Ola isn’t only setting up what it says will be the largest two-wheeler factory in India — it’s also planning to build a massive charging network to support these vehicles.
Ola Electric, the electric arm of Ola, has said it’ll set up a Hypercharger Network, which will consist of more than 1 lakh electric vehicle charging points. These charging points will be spread across over 400 Indian cities, and will be built over the next five years.
The Hypercharger Network will consist of vertical tower-based chargers, as well as standalone chargers installed at public spaces such as malls, IT parks and cafes. Ola said that its Hypercharger will be able to charge the batteries of its upcoming electric scooter from 0-50% in just 18 minutes, which will be enough for users to get an additional 75 km of range from the vehicle. To charge the vehicle’s battery to its full capacity will still take less than an hour, the company said.
Ola’s Hypercharger will have a capacity of 12 kilowatts, and will be dedicated for its electric two-wheelers. Its standalone chargers installed at malls and other places will have a slower rate of charge, but the company said that a vast majority of the chargers it will install will be Hyperchargers.
“We believe that this kind of speed of charging and the access that we will build by having so many points will take away the anxiety of owning an electric vehicle,” said Bhavish Aggarwal, Chairman and Group CEO at Ola. “It will launch in sync with our scooters, so whichever cities we launch our scooters in, our charging network will be present there before that.”
Ola says it’ll set up 5,000 chargers in the current financial year, with some of its chargers coming up before its two-wheeler is launched. Ola will spend nearly $2 billion (Rs. 15,000 crore) to set up these chargers. When completed, Ola says it’ll be the largest two-wheeler charging network in the world.
This isn’t the first time that Ola has set up chargers — in 2017, Ola had opened up a charging station in Nagpur which was meant to be used by 200 of Ola’s electric cars, rickshaws and buses. It’s unclear how successful the project was — Ola doesn’t seem to have extended it to any other cities — but will likely use the learnings from its experiment when building its new vast network.

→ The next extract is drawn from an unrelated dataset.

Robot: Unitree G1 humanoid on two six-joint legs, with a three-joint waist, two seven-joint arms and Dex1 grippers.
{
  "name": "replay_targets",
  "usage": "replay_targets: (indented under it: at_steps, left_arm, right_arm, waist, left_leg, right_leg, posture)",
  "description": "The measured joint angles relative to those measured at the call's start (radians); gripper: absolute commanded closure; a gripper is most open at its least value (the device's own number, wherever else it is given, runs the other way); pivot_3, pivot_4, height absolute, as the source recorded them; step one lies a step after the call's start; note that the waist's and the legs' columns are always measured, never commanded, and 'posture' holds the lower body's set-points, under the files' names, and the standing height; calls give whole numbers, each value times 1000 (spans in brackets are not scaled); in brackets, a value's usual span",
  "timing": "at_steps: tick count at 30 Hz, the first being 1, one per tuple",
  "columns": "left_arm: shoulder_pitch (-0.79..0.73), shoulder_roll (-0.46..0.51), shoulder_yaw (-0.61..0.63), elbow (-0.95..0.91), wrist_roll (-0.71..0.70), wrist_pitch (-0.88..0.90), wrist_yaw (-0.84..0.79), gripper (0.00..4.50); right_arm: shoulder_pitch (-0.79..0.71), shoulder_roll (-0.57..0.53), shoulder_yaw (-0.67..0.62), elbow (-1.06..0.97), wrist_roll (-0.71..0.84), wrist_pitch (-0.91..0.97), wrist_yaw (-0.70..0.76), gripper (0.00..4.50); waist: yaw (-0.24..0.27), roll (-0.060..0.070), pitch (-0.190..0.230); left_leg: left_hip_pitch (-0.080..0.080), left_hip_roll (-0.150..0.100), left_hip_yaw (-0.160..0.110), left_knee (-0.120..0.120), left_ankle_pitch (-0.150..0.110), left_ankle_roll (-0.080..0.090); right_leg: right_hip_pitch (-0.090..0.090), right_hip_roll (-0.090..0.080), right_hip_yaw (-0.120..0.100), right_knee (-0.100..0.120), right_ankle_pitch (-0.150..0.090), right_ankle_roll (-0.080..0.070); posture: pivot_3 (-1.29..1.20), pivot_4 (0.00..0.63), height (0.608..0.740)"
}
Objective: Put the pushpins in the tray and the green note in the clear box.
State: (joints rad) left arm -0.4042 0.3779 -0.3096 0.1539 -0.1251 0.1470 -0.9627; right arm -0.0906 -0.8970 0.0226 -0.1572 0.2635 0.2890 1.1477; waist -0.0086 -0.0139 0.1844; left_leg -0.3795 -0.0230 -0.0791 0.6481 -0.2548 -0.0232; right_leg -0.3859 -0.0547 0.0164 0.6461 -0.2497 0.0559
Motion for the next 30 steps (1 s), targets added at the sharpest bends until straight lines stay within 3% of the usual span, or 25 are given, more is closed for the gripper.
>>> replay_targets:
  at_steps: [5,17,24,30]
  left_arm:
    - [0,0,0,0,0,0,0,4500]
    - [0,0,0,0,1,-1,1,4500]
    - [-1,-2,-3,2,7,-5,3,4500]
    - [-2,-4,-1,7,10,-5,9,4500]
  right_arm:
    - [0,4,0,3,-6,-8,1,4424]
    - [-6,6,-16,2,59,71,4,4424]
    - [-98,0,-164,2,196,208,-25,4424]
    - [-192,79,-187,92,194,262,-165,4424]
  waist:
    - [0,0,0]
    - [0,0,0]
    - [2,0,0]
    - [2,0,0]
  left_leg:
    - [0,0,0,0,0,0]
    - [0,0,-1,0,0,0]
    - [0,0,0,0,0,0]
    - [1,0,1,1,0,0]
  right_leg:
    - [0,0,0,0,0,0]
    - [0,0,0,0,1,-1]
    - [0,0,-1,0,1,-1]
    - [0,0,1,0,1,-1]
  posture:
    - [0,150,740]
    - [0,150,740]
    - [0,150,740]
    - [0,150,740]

Interestingly, Ola’s new charger network won’t be interoperable with charging networks of other companies — only Ola’s scooters will be able to charge on its network, and Ola’s scooters will be also be unable to charge on other companies’ networks. This presents a strange situation — cars, of course, can fill up petrol from any petrol pump, which allows for a greater density of filling up points for customers, and greater footfall for individual petrol pump owners. Ola however says it’s open to reconsidering its stance when the industry matures. “No charging ecosystem exists today, the only network that will be available is our network. In the future, if there’s another network that wants to allow Ola vehicles to charge on their network, we will take it as it comes. We will reassess our model as the industry matures,” Aggarwal said.
No one can fault Ola for not being ambitious — a few months ago, it had announced the world’s largest two-wheeler factory, and has now gone ahead and announced the world’s largest two-wheeler electric charging network. A lot of things will have to fall in place for Ola’s plan to succeed — its electric scooter, which is to be unveiled in July, needs to be priced at a level where it can get ordinary scooter owners to switch to electric; it needs to perform at a level comparable to conventional scooters with charging times that don’t put people off, and will need a sufficiently dense electric charging network to allow users to easily charge their vehicles. Ola’s grand plan has several moving parts, but if it can pull it off, it has the potential to disrupt mobility in urban India.